**Work request**
Find and return every line of the data that contains the word "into".

[Records excerpted from a collection]
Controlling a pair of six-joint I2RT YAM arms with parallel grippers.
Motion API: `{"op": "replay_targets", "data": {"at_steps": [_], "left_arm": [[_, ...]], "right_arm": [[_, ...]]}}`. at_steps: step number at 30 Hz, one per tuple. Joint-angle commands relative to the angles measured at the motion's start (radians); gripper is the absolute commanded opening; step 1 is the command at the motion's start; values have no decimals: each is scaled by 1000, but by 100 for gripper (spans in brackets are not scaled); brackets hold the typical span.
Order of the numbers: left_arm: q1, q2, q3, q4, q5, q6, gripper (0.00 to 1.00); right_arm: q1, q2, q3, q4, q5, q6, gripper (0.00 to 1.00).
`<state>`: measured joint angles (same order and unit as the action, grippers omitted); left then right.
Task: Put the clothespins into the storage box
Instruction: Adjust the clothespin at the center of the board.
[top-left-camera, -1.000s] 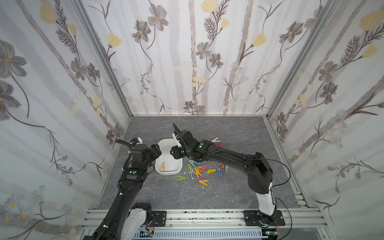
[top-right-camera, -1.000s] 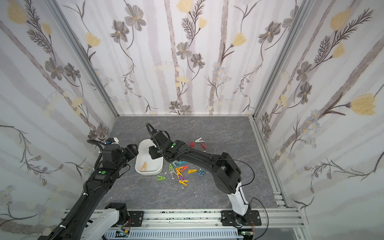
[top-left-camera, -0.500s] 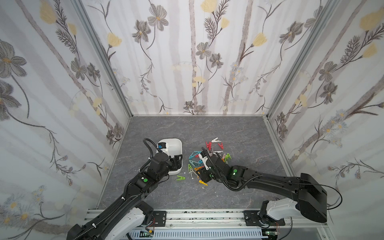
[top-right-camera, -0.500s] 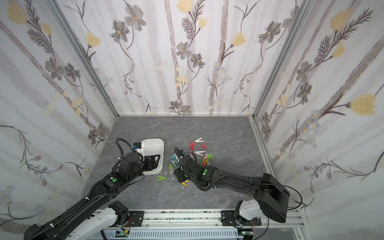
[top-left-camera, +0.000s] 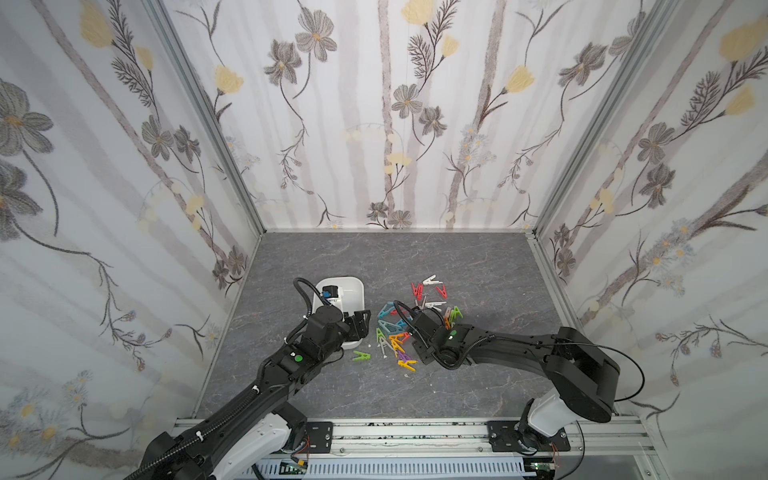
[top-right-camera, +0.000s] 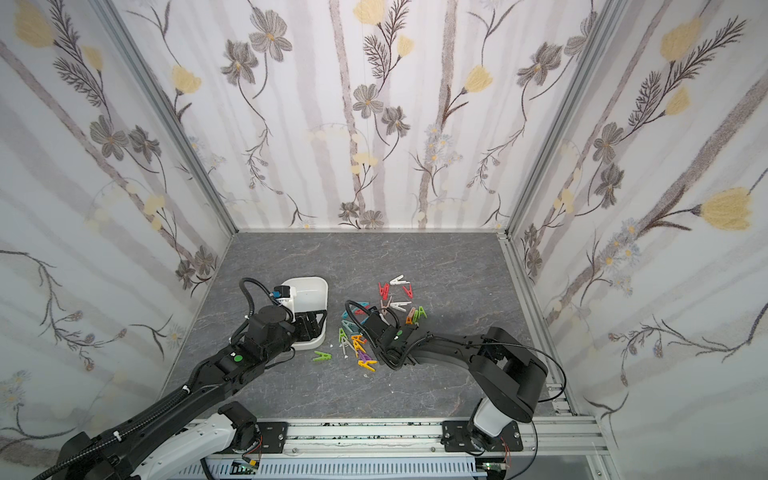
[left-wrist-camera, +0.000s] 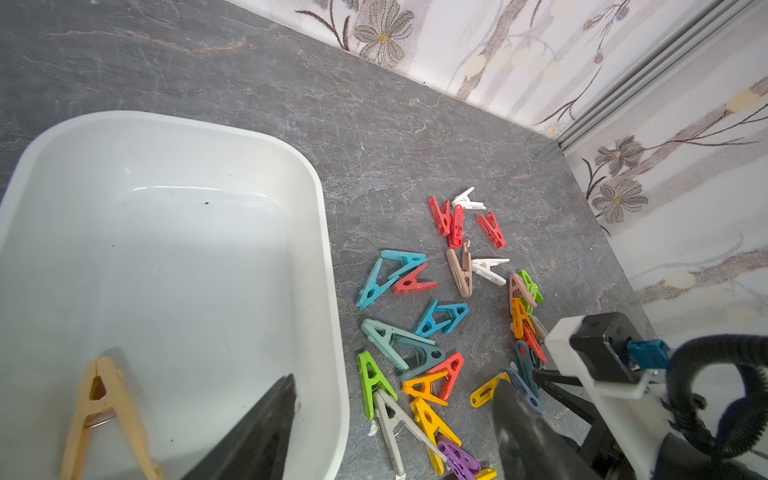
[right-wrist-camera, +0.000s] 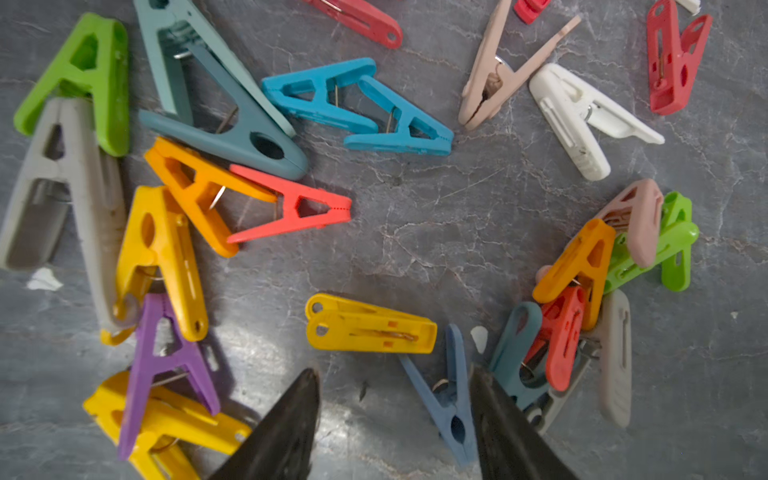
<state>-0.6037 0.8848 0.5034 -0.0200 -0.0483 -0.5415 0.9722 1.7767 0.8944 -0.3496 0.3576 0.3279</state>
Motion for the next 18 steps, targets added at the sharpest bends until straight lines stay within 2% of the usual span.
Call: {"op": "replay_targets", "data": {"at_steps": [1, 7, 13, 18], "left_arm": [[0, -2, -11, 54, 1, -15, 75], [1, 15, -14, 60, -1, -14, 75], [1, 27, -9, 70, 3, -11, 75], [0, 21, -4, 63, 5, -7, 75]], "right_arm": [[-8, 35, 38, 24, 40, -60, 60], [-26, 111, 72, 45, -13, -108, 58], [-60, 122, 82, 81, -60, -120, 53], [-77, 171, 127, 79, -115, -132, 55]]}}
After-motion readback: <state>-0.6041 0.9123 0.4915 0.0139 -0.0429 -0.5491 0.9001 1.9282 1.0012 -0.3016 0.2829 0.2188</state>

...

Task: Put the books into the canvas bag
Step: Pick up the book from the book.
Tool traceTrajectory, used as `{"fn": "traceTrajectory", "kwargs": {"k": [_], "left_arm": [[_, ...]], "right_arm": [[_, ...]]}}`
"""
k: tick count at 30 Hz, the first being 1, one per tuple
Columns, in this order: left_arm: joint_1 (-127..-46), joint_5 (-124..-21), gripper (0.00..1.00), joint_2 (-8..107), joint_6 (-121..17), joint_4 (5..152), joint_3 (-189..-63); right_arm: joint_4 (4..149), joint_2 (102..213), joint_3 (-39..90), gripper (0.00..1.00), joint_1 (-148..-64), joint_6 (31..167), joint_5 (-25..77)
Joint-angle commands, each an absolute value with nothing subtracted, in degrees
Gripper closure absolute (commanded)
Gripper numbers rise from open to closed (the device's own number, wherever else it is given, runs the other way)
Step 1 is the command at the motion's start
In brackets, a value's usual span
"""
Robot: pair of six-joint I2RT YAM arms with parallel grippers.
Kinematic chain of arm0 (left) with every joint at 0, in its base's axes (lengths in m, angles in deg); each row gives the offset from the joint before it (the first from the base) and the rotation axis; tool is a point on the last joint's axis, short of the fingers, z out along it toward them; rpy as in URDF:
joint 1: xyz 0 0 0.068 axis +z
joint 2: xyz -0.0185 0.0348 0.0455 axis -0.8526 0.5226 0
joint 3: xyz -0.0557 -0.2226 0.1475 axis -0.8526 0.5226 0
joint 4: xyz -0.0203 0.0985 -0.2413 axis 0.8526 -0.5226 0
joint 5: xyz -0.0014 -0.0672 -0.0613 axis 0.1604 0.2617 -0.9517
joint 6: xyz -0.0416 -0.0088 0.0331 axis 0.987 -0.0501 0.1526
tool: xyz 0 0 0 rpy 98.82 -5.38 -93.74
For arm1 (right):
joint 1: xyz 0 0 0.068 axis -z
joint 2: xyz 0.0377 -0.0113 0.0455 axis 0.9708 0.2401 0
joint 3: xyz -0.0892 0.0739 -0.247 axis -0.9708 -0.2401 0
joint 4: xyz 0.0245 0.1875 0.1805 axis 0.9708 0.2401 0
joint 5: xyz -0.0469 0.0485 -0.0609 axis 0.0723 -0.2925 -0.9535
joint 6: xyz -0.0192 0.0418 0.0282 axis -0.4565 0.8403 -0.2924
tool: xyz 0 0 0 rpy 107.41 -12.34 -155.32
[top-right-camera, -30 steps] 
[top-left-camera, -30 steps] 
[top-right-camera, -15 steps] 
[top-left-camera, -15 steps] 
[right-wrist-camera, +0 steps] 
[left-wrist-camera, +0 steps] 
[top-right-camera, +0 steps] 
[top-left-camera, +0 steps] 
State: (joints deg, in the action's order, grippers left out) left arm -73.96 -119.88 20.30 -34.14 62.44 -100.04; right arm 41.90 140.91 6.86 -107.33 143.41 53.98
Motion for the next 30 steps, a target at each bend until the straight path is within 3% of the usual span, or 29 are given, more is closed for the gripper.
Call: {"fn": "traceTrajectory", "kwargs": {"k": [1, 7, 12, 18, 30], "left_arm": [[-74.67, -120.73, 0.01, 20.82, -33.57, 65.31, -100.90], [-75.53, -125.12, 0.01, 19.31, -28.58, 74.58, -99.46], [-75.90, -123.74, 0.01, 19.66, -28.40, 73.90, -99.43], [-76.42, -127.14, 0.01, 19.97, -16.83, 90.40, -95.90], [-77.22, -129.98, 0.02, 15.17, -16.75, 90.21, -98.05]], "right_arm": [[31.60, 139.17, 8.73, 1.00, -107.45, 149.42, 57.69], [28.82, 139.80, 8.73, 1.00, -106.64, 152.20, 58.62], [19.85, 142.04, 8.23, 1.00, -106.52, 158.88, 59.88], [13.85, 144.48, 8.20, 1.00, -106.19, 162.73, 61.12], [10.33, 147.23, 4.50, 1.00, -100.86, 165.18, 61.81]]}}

**Response to this task**
Task: Put the clothespins into the storage box
Task: Put the books into the canvas bag

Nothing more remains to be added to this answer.